Return every line from the listing where the word "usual" occurs.
★ ★ ★ ★
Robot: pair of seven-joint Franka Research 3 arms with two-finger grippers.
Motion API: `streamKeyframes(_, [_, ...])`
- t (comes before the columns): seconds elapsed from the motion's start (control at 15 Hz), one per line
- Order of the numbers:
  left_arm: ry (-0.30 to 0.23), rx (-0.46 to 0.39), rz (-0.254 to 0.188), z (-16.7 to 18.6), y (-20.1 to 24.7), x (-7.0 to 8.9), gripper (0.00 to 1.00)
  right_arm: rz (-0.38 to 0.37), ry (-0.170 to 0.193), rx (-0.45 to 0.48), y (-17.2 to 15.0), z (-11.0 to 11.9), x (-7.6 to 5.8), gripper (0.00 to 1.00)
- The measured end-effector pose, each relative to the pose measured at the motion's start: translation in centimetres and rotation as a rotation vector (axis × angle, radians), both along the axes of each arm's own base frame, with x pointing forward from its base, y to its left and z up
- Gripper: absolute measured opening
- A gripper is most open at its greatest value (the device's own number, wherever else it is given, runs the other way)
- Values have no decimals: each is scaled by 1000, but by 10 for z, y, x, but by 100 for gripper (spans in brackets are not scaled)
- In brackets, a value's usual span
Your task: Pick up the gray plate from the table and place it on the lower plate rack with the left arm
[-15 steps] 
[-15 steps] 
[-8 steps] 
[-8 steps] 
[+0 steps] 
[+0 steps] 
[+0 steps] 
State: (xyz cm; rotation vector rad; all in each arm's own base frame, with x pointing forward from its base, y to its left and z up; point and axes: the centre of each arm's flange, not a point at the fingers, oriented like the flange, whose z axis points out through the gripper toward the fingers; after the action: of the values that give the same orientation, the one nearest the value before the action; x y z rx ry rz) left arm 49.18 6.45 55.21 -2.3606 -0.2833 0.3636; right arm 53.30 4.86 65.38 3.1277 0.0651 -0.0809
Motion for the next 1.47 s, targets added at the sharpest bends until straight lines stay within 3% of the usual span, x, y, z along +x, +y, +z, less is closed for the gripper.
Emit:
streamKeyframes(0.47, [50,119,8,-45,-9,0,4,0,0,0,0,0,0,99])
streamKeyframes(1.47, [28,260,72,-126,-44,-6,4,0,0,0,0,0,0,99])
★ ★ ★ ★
WRITTEN SOLUTION –
- In brackets, a value's usual span
Motion for the next 1.47 s, targets added at the sharpest bends until straight lines stay within 3% of the usual span, x, y, z along +x, +y, +z, less is closed for the gripper.

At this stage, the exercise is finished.